*What to do*:
Pick out all lines with the word "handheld" from the records that follow.
-- Data extract follows --
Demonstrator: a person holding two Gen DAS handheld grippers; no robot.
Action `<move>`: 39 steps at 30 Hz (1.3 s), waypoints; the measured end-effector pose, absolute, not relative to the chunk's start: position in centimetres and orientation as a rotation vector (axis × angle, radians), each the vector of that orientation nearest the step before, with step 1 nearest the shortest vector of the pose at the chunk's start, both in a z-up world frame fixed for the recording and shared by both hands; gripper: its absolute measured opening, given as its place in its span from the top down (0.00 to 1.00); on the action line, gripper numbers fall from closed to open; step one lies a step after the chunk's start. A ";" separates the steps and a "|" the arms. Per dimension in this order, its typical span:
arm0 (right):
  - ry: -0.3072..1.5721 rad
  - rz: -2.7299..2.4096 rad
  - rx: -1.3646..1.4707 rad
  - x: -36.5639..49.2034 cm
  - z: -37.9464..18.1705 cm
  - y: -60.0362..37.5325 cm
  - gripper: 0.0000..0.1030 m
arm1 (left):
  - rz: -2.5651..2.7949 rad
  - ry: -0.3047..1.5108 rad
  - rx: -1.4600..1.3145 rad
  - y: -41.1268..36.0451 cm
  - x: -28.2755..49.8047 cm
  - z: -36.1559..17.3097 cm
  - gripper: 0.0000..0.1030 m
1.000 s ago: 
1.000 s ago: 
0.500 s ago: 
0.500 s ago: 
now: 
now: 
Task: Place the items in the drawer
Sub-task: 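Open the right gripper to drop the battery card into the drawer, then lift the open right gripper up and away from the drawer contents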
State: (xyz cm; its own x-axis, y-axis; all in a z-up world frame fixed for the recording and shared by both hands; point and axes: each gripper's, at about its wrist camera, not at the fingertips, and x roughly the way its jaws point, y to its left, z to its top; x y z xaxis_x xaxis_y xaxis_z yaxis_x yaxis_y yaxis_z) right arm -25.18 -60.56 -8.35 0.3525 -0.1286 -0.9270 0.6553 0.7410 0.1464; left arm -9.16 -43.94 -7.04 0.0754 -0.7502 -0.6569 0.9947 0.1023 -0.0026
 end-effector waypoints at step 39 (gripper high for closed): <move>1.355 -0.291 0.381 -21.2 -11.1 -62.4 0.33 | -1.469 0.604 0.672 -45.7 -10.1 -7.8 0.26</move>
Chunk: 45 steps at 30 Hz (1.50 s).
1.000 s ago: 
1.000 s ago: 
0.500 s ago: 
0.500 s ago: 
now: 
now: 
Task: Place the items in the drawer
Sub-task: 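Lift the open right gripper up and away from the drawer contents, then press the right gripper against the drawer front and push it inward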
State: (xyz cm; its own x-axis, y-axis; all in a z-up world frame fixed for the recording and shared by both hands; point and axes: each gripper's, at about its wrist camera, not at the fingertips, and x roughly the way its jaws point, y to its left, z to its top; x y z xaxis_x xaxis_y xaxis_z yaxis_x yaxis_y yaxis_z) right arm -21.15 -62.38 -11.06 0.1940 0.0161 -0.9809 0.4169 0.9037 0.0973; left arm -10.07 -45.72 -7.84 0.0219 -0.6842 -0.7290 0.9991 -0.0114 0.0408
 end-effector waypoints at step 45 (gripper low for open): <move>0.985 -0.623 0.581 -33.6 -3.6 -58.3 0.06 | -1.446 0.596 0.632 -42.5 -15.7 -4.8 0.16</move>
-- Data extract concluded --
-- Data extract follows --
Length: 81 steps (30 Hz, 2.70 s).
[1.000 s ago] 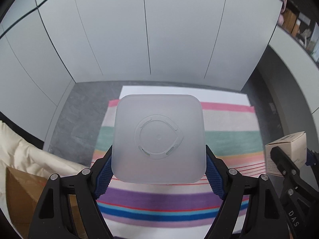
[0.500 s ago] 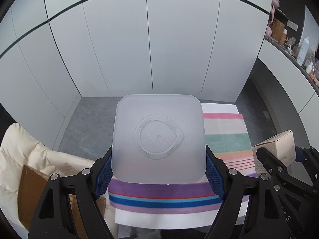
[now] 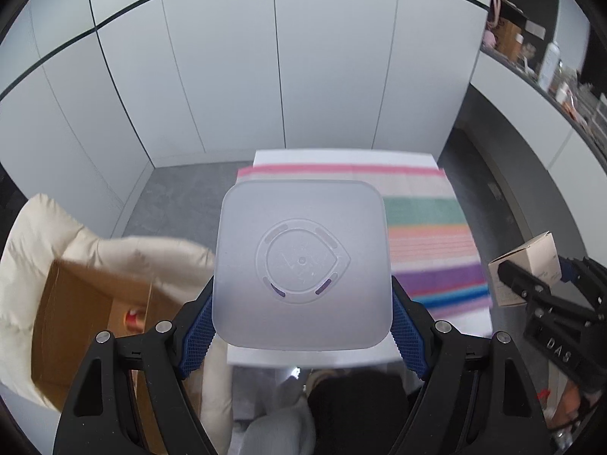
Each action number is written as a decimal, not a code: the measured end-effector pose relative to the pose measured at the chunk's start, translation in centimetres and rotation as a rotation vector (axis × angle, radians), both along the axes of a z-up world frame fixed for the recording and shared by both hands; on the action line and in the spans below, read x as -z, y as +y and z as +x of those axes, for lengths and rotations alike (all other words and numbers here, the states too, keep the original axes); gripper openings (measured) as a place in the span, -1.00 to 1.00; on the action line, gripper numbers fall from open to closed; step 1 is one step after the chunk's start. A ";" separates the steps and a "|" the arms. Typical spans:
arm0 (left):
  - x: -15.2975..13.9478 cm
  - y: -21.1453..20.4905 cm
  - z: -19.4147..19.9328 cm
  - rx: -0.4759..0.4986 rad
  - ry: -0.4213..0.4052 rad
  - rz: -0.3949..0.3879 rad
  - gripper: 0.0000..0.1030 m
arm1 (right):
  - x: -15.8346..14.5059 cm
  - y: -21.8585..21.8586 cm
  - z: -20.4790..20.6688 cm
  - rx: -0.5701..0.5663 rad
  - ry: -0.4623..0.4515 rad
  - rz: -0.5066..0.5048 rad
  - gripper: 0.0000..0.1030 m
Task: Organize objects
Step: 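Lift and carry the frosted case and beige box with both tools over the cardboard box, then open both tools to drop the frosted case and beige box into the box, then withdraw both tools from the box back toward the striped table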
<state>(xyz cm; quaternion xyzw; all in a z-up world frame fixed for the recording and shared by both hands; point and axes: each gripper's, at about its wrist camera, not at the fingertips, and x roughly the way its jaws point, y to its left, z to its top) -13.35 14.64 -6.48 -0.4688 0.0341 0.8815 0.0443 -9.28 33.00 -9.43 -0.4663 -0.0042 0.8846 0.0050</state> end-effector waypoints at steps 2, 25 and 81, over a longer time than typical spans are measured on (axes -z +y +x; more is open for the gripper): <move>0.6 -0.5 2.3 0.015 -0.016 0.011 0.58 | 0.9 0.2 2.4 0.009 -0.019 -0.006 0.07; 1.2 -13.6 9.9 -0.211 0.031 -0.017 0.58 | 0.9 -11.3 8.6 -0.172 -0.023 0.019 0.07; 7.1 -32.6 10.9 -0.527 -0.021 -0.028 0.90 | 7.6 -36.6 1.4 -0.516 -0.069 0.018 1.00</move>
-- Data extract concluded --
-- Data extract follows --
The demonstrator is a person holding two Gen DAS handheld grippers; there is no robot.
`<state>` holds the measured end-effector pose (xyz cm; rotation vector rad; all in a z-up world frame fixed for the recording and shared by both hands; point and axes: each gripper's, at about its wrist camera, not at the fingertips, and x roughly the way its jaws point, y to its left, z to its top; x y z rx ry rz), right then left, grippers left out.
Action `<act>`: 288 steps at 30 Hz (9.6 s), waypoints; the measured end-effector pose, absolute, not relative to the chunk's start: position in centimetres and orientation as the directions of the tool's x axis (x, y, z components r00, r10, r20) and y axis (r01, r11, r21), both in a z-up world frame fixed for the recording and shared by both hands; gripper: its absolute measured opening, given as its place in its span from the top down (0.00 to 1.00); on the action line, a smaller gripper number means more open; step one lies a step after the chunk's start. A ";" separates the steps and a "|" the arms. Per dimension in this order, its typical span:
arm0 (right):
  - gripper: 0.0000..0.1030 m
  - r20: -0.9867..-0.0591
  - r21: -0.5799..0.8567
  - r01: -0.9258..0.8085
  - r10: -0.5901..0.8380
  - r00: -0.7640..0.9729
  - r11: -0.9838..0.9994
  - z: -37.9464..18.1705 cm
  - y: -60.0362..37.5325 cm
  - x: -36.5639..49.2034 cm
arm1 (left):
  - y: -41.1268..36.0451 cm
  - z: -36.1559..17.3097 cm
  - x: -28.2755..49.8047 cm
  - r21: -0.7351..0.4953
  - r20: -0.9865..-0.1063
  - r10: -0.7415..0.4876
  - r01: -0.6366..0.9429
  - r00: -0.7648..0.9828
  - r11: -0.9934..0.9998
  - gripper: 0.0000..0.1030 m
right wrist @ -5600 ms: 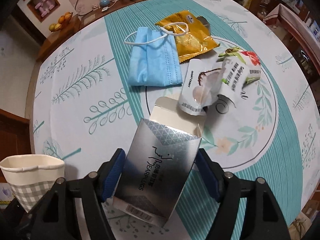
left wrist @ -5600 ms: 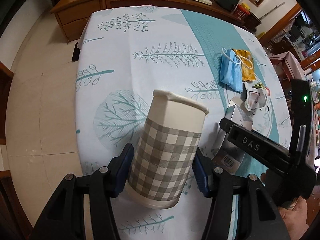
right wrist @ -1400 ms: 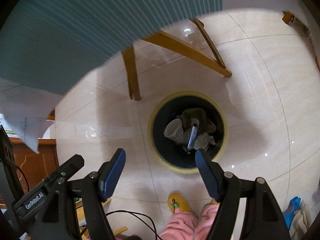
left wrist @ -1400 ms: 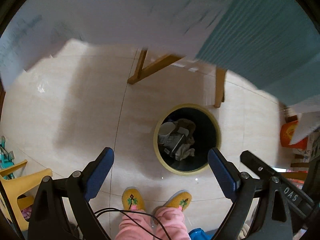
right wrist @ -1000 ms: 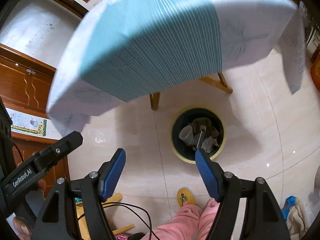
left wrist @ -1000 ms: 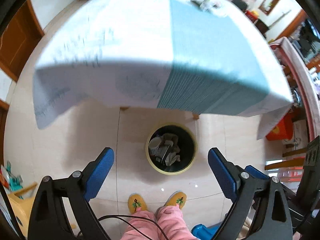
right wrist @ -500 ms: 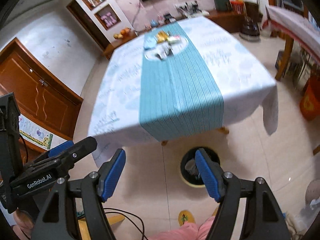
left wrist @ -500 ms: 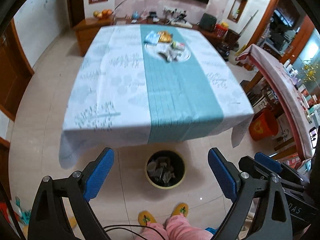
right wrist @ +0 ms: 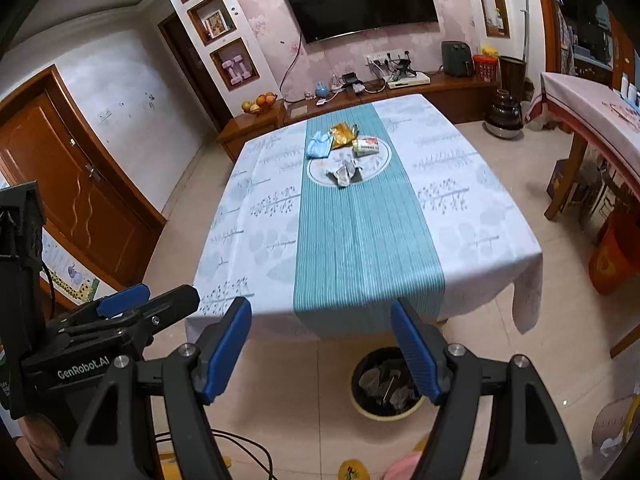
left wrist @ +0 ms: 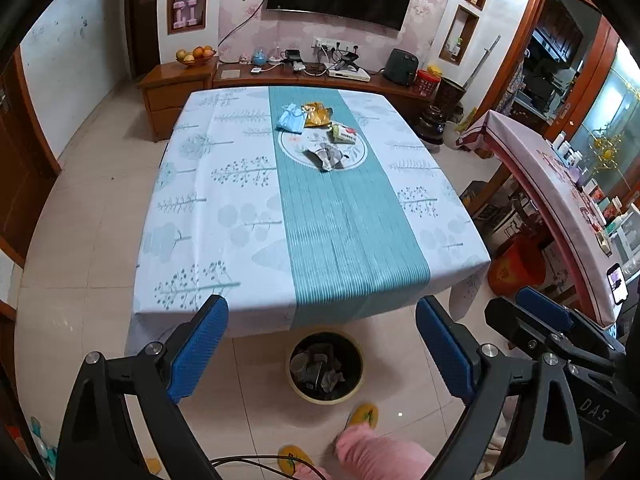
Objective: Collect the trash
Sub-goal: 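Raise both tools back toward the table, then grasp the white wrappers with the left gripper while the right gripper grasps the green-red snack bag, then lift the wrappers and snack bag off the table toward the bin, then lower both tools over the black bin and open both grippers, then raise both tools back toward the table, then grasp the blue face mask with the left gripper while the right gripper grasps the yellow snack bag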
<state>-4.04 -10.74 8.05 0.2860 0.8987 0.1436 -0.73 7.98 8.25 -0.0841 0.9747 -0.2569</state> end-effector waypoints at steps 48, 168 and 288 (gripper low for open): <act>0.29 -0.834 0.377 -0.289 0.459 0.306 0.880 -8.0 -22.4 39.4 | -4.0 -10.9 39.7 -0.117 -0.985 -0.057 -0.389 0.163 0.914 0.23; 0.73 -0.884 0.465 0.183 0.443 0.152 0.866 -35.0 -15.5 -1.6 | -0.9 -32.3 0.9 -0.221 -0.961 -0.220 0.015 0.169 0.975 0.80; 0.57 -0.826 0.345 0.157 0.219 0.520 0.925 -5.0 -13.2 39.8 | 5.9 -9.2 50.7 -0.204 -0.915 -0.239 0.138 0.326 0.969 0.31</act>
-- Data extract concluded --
*Finished exercise*:
Demonstrator: a person holding two Gen DAS handheld grippers; no robot.
The demonstrator is a person holding two Gen DAS handheld grippers; there is no robot.

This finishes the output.